Actually, last season’s comments from Mike Priefer are the only thing I can find in terms of a coach being frustrated with Kluwe, and that came after Kluwe had been fined for using his uniform to protest Ray Guy’s exclusion from the Hall of Fame.

“Those distractions are getting old for me, to be quite honest with you,” Priefer said on December 13th. “Do I think Ray Guy deserves to be in the Hall of Fame? Absolutely. But there’s other ways of going about it, in my opinion.”

“To me it’s getting old. He’s got to focus on punting and holding,” Priefer continued.

He was then asked if he had shared these sentiments with Kluwe himself.

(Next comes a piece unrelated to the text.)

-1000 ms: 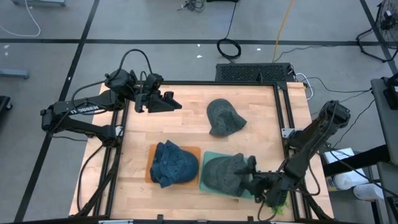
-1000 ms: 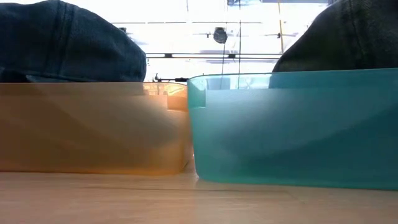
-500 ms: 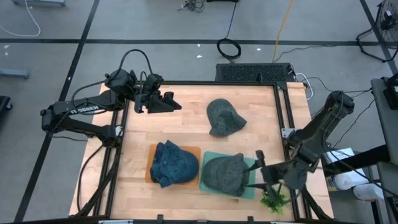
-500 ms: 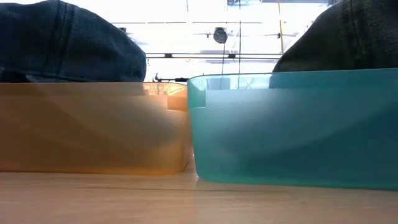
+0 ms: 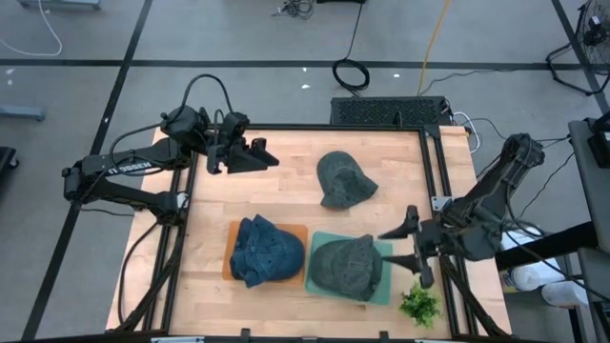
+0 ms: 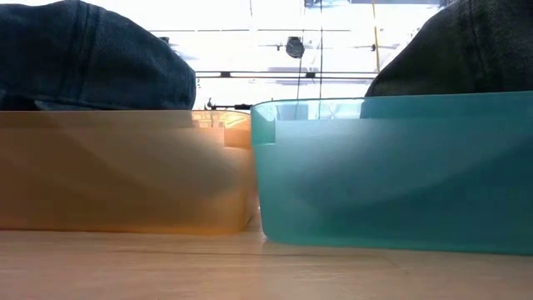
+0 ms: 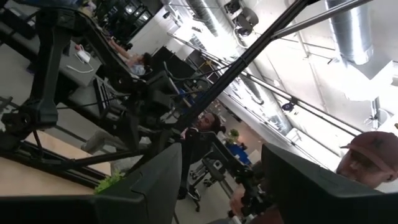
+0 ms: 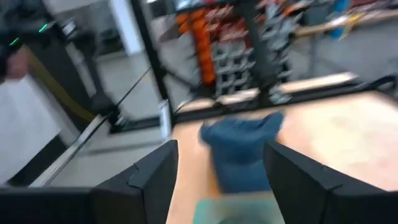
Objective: Pick & Place hat
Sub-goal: Put the gray cap into the blue green bin
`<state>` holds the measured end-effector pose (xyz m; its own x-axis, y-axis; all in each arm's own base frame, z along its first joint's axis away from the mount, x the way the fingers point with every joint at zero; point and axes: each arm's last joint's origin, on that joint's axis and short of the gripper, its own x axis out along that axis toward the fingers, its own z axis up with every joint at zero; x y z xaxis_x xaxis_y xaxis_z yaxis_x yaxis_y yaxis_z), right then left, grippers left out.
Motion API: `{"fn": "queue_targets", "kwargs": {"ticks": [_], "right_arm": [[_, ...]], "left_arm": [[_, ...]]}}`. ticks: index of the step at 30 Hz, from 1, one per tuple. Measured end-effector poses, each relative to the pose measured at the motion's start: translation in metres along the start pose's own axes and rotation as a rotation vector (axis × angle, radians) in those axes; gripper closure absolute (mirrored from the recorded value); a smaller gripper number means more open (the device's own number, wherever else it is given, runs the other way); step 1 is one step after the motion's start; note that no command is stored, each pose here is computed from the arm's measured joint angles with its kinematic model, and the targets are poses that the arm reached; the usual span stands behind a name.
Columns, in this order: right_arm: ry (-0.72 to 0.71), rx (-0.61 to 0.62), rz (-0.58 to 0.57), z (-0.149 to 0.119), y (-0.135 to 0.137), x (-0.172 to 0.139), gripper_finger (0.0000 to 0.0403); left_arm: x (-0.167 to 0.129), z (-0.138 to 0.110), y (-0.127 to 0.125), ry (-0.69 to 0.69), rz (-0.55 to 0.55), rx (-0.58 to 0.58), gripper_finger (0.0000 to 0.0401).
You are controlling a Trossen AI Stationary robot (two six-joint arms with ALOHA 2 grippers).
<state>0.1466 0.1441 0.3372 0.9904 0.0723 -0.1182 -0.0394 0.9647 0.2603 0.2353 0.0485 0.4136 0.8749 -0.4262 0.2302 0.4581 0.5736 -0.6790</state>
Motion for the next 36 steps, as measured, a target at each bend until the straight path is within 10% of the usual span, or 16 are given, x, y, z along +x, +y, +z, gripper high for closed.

“Nah,” said Priefer. “He don’t listen.”

Kluwe then embarked on a Twitter campaign to, essentially, chastise Priefer’s comments over the course of about five months.  He was constantly taking to Twitter to sarcastically let fans know just how focused he was on being focused about focusing.  He is a witty guy, and his point was mostly well-received by his followers, but acting out at an employer publically is typically not going to be a smart move no matter who you are.

I most of the important categories, Kluwe can easily be considered the best punter in franchise history, but the Vikings have good reason for moving on.  A run-first team that is about to play two seasons outdoors, where Kluwe has had his struggles, has to consider field position as one of their highest priorities on every single game day.  Locke represents an upgrade, a cheaper and younger upgrade, and Kluwe’s release is another step in a rebuilding process that has produced plenty of heartbreaking moments for many Vikings fans.